The Organic Grid is a biologically inspired and fully decentralized approach to the organization of computation that is based on the autonomous scheduling of strongly mobile agents on a peer-to-peer network. Through the careful design of agent behavior, the emerging organization of the computation can be customized for different classes of applications. In this paper, we report on our experience in adapting the general framework to run two representative applications on our Organic Grid prototype: the National Center for Biotechnology Information (NCBI) basic local alignment search tool (BLAST) code for sequence alignment, and the Cannon's algorithm for matrix multiplication. The first is an example of independent task application, a type of application commonly used for grid scheduling research because of its easily decomposable nature and absence of intra-node communication. The second is a popular block algorithm for parallel matrix multiplication, and represents a challenging application for grid platforms because of its highly structured and synchronous communication pattern.

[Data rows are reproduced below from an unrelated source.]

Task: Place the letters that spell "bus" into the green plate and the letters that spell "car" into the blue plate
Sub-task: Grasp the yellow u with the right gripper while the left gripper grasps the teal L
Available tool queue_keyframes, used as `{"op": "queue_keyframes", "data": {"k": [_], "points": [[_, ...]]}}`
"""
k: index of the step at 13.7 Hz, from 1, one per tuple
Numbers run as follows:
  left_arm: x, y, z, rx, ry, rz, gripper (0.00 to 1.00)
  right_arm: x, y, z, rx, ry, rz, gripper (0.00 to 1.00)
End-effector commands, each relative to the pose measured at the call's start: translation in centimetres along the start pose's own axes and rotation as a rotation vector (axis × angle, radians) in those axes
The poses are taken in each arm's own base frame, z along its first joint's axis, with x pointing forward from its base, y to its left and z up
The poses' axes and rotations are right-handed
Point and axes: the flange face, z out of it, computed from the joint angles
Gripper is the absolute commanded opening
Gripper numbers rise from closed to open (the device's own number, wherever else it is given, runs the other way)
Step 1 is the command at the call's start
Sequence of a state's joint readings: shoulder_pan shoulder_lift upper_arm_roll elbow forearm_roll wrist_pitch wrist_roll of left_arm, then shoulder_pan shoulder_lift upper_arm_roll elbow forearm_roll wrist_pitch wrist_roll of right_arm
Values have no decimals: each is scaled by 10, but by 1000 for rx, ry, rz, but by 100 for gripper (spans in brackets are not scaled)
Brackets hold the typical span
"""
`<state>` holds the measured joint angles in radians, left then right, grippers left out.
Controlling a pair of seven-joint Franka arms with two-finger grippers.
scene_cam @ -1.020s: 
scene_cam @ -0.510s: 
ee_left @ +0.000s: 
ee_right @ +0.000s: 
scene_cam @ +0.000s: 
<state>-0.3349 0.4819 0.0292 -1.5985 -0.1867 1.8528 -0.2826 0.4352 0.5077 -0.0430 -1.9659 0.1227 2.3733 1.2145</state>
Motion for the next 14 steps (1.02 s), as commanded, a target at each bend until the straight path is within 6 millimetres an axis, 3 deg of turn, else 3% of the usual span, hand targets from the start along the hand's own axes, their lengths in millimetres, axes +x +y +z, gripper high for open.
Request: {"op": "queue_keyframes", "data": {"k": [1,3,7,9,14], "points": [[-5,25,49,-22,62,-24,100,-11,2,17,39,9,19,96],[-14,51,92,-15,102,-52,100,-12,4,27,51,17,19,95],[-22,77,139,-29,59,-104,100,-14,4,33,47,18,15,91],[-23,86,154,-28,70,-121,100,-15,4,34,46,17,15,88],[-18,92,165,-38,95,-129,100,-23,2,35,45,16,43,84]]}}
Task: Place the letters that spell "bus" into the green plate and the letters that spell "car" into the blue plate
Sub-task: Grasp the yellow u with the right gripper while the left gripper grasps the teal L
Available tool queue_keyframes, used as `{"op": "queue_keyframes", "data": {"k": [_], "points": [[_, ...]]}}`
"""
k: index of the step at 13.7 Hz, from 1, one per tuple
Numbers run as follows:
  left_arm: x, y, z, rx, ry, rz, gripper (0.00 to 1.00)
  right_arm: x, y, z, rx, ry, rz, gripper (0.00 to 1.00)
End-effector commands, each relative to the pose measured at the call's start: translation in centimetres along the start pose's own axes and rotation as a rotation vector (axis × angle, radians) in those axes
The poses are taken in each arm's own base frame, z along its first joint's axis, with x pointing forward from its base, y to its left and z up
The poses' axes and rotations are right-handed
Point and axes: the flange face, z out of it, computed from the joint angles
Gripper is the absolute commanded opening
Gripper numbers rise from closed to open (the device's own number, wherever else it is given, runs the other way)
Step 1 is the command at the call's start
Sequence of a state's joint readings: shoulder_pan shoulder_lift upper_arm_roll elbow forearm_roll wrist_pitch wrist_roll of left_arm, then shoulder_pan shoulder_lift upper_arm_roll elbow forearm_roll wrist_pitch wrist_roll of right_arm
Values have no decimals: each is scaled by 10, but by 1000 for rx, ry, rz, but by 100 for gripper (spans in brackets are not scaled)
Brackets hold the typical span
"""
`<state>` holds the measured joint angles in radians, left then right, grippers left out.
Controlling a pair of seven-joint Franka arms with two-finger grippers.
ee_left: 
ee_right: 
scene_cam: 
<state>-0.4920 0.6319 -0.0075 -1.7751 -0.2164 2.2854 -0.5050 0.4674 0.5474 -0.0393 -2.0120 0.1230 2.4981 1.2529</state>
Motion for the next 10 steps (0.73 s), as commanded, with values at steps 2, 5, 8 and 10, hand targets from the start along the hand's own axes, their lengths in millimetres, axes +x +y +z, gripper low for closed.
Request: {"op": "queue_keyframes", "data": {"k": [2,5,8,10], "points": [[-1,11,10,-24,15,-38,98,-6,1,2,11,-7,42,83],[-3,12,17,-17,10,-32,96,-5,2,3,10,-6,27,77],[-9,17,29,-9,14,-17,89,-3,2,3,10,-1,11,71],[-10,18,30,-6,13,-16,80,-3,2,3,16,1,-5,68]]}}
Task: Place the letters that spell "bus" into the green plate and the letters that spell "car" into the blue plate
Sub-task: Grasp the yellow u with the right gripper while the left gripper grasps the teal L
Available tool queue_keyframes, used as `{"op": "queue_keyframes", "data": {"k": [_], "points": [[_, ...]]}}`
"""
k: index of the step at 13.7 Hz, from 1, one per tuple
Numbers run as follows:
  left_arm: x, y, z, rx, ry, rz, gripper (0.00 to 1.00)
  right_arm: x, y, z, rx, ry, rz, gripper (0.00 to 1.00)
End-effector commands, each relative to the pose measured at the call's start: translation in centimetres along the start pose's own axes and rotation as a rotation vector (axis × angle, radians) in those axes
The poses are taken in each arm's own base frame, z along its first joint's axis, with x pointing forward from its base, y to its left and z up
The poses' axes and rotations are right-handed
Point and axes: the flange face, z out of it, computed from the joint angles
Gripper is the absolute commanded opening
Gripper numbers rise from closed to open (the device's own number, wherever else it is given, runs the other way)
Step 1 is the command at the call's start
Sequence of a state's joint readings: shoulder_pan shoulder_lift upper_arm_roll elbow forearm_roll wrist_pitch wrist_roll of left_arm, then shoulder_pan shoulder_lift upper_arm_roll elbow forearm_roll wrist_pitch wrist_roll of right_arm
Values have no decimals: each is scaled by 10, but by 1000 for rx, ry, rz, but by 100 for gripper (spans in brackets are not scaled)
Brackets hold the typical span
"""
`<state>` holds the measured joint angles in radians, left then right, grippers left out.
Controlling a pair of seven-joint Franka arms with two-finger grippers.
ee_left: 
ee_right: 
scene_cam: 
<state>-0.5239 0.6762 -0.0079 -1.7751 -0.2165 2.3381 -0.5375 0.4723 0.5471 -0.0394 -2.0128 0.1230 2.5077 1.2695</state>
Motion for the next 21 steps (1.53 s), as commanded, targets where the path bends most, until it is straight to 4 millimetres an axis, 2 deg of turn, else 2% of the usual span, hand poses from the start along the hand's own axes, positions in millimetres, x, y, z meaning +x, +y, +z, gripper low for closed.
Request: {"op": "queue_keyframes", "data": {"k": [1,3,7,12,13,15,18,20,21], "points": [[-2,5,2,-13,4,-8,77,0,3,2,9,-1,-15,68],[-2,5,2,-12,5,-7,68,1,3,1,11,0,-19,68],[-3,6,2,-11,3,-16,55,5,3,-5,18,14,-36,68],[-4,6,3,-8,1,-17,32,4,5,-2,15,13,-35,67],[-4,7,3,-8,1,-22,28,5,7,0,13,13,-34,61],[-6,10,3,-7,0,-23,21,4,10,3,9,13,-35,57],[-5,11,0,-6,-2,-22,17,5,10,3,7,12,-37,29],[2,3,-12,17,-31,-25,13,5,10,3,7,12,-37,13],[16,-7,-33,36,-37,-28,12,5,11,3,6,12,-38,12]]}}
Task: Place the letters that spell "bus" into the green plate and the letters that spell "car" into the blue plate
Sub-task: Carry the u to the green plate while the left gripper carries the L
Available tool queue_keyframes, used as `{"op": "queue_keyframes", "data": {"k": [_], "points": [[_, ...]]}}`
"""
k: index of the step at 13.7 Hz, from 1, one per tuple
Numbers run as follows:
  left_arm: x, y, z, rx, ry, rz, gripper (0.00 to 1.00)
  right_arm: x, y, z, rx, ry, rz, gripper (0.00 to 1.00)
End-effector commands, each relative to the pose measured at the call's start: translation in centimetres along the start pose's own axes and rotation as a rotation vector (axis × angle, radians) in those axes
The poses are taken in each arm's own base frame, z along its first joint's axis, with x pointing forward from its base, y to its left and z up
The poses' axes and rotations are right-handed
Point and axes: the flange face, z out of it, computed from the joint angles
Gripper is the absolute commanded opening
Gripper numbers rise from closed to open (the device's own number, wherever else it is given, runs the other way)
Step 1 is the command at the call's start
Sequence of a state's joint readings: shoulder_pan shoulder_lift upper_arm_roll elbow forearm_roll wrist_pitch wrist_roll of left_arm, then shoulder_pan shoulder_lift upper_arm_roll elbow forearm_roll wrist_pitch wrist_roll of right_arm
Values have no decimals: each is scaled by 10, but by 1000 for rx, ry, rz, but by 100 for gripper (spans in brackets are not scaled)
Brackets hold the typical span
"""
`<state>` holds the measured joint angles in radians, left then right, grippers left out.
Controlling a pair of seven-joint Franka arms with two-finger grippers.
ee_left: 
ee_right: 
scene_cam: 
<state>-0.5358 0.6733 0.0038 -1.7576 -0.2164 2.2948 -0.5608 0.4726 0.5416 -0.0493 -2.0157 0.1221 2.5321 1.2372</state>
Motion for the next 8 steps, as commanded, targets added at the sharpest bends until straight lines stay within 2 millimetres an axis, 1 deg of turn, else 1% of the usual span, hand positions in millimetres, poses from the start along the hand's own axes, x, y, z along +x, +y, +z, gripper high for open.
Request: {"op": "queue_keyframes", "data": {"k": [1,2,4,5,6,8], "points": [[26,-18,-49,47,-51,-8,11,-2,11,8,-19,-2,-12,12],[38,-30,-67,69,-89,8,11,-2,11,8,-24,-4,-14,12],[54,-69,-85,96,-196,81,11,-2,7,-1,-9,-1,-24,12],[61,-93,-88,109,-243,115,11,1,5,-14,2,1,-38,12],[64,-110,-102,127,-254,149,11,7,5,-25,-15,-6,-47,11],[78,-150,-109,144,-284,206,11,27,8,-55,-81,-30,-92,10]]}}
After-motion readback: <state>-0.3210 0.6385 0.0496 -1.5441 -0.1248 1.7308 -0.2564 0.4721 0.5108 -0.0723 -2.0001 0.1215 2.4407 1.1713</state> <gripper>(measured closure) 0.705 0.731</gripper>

Agent behavior completely determines the way computation is organized on the Organic Grid. We intentionally chose two applications at opposite ends of the distributed computing spectrum having very different requirements in terms of communication topology, resource use, and response to faults. We detail the design of the agent behavior and show how the different requirements can be satisfied. By encapsulating application code and scheduling functionality into mobile agents, we decouple both computation and scheduling from the underlying grid infrastructure. In the resulting system, every node can inject a computation onto the grid; the computation naturally organizes itself around available resources.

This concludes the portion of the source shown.